Pferde-Lexikon L

Lahmen : Lahmen ist, wenn ein Pferd nicht taktrein geht, das heißt, wenn es sozusagen humpelt. Ein geübter Pferdemensch sollte das sehen, ein Reiter sollte das fühlen können. Das Lahmen kann unterschiedlichste Gründe haben, vom Hufgeschwür bis hin zu Krankheiten wie Arthrose.

Laterne: Großes, weißes Abzeichen im Gesicht des Pferdes.

Leichter Sitz: auch Springsitz. Der Reiter reitet im Galopp und stellt sich dabei in die stark verkürzten Steigbügel. Erfinder des leichten Sitzes ist Federico Caprilli (1868–1907). Reiter im leichten Sitz siehst du häufig im Springsport und im Gelände.
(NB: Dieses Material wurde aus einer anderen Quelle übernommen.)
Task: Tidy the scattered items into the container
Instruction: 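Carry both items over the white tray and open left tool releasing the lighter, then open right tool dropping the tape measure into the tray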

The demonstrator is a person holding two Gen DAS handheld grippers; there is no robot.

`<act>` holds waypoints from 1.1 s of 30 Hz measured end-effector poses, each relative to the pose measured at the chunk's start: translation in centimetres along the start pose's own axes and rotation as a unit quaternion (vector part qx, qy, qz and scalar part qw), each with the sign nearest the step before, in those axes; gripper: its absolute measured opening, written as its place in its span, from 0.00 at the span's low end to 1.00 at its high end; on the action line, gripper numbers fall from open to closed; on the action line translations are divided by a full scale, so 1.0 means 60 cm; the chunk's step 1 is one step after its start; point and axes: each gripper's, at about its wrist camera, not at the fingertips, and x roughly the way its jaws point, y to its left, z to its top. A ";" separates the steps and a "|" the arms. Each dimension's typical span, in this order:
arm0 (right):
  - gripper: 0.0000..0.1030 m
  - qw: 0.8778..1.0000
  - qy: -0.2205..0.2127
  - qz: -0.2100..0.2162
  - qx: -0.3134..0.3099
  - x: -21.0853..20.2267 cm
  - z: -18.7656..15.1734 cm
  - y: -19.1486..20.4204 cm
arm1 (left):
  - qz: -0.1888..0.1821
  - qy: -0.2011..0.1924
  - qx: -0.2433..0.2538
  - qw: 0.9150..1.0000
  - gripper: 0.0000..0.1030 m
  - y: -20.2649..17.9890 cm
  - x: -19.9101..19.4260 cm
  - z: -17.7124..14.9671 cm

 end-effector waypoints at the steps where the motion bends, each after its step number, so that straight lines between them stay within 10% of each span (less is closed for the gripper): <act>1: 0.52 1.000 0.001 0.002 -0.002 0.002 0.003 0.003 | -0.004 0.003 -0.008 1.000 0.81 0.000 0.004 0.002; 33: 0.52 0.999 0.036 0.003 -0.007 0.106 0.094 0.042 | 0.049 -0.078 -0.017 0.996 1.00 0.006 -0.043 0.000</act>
Leistungsprüfungsordnung (LPO): Die LPO (herausgegeben von der Deutschen Reiterlichen Vereinigung (FN)) ist das Regelwerk für den Deutschen Turniersport. Hier schauen Teilnehmer, Ausbilder, Richter und Veranstalter rein, wenn  Fragen rund ums Turnier aufterten. Dazu gibt es noch das Aufgabenheft Reiten, in dem du Aufgaben für Reiterwettbewerbe, Dressurprüfungen und vieles mehr findest. Ein Muss für jeden Turnierreiter!
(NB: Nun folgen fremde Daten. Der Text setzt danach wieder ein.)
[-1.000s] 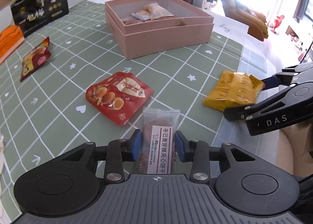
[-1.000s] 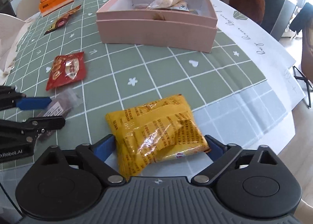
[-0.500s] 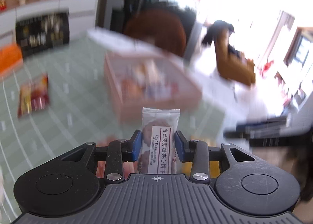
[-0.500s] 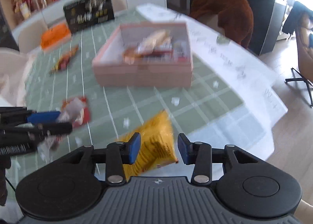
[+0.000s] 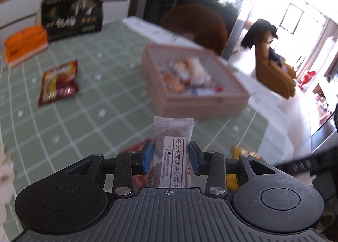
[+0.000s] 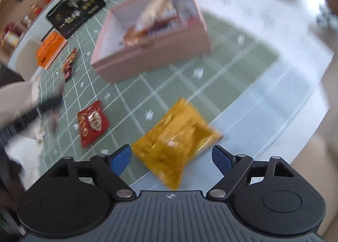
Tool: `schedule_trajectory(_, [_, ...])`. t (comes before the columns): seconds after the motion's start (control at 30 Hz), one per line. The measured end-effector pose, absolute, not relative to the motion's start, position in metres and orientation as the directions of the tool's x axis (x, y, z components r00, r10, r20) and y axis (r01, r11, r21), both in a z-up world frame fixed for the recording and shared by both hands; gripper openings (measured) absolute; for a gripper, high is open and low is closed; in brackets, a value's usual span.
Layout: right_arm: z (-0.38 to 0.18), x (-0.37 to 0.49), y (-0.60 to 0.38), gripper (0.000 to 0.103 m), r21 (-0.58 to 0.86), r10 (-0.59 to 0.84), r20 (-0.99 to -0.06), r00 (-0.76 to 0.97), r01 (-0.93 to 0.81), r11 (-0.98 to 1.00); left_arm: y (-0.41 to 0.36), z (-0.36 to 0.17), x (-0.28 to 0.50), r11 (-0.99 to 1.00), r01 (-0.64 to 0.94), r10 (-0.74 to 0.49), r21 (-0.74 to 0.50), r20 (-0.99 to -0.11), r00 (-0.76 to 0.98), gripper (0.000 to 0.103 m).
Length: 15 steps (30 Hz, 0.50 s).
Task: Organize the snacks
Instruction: 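Carry the yellow bag to the pink box with the right tool while the left holds biscuits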
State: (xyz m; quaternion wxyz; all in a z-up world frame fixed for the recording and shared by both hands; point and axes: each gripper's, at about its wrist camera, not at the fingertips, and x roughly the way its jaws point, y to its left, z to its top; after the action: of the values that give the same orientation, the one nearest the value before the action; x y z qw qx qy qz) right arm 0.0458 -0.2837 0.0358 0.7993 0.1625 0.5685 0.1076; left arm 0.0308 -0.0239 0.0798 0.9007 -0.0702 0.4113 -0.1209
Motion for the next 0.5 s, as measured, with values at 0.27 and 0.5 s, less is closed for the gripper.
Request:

Longe: Eine Longe ist ein etwa 8 Meter langer „Strick“, der für jeden Pferdebesitzer unentbehrlich ist. Damit kannst du dein Pferd longieren, also in einem Kreis, einem sogenannten Zirkel, um dich herumlaufen lassen, etwa zum Aufwärmen und Entspannen. Aber auch zum Führen ist eine Longe unter Umständen sehr praktisch, da man dem Pferd viel Luft geben kann. Aber Achtung: Verhedderungsgefahr!

Longenführer: Der, der das Pferd longiert, also in der Mitte des Kreises oder Zirkels steht.